Back in 1981, Honda saw an opportunity opening up for itself that no one in Honda’s headquarters wanted to miss out on the building and selling of luxury cars to American consumers. Mercedes and BMW were both gaining traction in the U.S. as American luxury brands Cadillac and Lincoln sputtered and lost market share. Honda was already receiving widespread consumer acceptance and critical acclaim for the three models it was then selling in the U.S., so the decision to market more expensive and upscale cars was viewed as a strong possibility.
When Honda management decided to go with the upscale brand, they did this knowing that the cars would eventually have to stand apart from Honda to command the higher prices. Simply selling up-market Hondas as Acuras would not work. Instead, each car was outfitted and returned to compete directly against the leading luxury cars of that time.

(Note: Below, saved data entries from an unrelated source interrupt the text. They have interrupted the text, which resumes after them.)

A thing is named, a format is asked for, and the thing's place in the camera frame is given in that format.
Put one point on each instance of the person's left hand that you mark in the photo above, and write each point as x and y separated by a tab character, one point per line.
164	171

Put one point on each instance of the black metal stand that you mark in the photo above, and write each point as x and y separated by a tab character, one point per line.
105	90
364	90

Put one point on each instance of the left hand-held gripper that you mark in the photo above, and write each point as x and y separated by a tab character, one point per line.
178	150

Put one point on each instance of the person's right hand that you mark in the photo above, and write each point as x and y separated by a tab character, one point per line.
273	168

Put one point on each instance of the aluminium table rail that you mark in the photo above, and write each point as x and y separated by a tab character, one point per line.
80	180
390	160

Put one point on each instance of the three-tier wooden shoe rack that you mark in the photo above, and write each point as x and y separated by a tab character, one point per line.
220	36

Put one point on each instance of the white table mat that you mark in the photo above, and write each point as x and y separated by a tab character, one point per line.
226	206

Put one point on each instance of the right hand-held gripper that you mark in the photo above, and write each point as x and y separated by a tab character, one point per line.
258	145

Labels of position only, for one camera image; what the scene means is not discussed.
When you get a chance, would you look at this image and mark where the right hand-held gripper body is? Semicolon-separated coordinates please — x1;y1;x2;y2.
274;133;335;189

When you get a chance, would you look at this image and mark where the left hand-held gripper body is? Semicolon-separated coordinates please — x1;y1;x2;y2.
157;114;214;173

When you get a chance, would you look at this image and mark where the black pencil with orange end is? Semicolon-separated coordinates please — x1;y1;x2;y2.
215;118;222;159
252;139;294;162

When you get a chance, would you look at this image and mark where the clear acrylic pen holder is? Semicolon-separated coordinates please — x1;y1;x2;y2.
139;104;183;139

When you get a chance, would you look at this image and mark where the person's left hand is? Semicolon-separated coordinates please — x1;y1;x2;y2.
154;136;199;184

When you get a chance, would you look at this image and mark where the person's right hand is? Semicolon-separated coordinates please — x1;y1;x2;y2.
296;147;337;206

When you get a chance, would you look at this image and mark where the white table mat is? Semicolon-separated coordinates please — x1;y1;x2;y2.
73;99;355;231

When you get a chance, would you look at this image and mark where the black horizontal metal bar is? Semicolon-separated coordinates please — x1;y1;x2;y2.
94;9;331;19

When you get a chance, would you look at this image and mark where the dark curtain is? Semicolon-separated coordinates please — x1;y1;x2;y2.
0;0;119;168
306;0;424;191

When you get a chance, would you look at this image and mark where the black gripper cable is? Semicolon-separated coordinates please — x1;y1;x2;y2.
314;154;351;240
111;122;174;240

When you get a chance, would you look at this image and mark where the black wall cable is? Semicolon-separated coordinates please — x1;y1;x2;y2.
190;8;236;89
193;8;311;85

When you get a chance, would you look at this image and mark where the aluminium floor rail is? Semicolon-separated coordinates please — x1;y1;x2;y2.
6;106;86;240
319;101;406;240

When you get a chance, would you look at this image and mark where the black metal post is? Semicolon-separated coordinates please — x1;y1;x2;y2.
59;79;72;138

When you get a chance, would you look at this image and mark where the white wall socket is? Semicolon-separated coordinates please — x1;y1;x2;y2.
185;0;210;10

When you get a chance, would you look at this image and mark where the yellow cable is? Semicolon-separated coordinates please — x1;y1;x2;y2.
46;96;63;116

The first two models to be sold as Acuras were the Legend, a V6 powered sedan and coupe, and the Integra, which was essentially a three-door coupe based on a Honda Civic platform. Later, the NSX two-seat roadster was brought out to battle Porsche and the Vigor sedan was introduced to fill the gap between the Integra and the Legend.

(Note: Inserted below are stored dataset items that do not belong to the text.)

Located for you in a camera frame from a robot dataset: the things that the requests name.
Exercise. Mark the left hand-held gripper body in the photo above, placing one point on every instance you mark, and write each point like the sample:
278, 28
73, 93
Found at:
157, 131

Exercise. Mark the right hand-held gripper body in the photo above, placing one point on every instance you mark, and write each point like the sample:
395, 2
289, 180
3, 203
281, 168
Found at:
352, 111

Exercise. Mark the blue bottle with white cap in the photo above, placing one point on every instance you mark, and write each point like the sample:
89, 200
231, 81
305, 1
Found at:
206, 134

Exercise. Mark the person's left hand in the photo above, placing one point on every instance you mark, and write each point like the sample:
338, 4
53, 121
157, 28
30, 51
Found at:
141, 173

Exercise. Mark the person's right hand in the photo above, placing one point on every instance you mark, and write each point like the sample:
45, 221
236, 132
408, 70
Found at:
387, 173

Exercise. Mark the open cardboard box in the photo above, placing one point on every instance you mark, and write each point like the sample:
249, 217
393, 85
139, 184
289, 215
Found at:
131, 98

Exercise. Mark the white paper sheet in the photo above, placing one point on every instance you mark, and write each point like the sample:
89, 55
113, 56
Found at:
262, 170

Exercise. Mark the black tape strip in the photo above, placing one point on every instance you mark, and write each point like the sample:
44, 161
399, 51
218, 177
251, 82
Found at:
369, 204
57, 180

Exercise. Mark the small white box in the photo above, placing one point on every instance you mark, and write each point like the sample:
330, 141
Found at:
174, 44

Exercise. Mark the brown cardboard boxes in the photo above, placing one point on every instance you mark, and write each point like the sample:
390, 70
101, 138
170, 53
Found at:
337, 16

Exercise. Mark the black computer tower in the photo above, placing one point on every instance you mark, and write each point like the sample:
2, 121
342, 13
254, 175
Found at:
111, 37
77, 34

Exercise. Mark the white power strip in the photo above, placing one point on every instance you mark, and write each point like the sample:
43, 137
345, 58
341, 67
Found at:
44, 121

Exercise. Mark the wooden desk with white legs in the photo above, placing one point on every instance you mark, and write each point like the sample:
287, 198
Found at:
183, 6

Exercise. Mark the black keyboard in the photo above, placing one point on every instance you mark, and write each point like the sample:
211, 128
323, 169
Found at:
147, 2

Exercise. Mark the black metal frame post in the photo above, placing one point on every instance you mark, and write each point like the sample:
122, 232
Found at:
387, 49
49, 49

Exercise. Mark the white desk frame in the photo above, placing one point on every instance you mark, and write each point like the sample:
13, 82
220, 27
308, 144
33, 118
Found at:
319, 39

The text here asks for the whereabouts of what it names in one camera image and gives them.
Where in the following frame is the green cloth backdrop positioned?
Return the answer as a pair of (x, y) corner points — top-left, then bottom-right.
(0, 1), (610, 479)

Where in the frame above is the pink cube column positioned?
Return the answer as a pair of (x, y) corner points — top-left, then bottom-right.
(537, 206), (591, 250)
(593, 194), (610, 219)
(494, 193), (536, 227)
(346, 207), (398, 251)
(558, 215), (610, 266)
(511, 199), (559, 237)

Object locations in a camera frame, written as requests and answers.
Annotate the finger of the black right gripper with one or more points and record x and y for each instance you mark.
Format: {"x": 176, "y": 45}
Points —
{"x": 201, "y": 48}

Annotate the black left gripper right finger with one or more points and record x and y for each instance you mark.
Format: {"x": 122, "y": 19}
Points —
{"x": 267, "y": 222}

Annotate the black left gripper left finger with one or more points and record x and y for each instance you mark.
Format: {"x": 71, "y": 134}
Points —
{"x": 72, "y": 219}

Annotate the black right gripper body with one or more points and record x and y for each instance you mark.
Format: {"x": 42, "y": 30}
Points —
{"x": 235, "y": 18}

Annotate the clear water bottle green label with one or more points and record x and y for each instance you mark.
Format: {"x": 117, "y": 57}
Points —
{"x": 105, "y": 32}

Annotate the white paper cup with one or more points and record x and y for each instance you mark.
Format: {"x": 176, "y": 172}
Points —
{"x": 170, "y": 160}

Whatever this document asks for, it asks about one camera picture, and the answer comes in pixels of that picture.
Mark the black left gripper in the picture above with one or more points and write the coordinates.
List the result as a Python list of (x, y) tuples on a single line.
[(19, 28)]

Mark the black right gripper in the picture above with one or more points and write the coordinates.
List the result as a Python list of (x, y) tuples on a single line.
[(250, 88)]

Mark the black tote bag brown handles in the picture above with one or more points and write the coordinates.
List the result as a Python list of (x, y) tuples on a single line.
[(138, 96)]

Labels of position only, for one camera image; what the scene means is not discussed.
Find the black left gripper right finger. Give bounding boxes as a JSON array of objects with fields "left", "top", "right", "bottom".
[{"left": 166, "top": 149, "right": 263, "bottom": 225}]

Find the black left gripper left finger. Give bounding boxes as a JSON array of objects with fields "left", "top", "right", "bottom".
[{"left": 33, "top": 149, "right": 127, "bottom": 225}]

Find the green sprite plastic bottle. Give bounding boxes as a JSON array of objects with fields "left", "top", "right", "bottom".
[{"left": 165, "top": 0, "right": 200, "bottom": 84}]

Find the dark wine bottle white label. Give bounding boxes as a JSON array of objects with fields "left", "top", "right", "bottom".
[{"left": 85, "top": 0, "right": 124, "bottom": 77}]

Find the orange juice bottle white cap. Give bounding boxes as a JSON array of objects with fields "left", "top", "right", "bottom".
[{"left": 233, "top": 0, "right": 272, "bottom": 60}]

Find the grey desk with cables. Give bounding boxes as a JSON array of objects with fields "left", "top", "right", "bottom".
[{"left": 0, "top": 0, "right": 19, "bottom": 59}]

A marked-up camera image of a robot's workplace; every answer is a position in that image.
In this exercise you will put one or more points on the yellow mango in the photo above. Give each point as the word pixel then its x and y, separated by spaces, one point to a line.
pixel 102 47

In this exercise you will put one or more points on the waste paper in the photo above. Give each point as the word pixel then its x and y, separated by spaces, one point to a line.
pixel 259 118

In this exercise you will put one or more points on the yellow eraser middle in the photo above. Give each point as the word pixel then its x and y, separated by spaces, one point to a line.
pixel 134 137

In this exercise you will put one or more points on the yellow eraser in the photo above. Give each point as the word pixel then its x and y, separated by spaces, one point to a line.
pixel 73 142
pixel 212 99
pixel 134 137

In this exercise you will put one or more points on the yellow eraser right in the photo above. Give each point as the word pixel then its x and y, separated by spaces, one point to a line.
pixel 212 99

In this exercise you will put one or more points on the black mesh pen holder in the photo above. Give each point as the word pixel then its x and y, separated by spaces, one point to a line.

Over time, the various model names were dropped and replaced by vehicles with 2 or 3 letter designations. The Vigor became the TL, the Legend became the RL, and the Integra the RSX. Today, the MDX SUV, RSX sport compact, and TSX sedan join the three other models to comprise the current Acura lineup. A slightly smaller SUV, the RDX, will be joining Acura’s lineup later in 2006.
The future of Acura looks bright despite strong worldwide competition. Although Honda jumped into the market a few years before Nissan rolled out its Infiniti division and Toyota its Lexus line, Acura has trailed its Japanese competitors for over a decade now. Some critics have contended that this misstep has hurt Acura, while others see it as a typical conservative Honda decision to expand the Honda brand instead.
Future changes for Acura are sketchy, but model changes will likely include the introduction of diesel-powered vehicles and more hybrid offerings. Some auto critics have suggested that Honda has the capacity of outflanking BMW and Mercedes by producing super luxury sedans and sports cars. Renowned Honda quality combined with European styling, luxury, and engineering has fueled Acura’s success so far. An expansion of this theme to even larger and/or sportier models could vault Acura forward.
Truly, Acura has helped reshape the original perception that many motorists had about the Japanese brands, by delivering vehicles that are high in luxury, tops in engineering, and strong in refinement. If the last 20 years have proved anything it is that enthusiasts can expect much more from Acura over the next two decades. Kudos to the Honda Motor Company for developing a brand that has been so well received.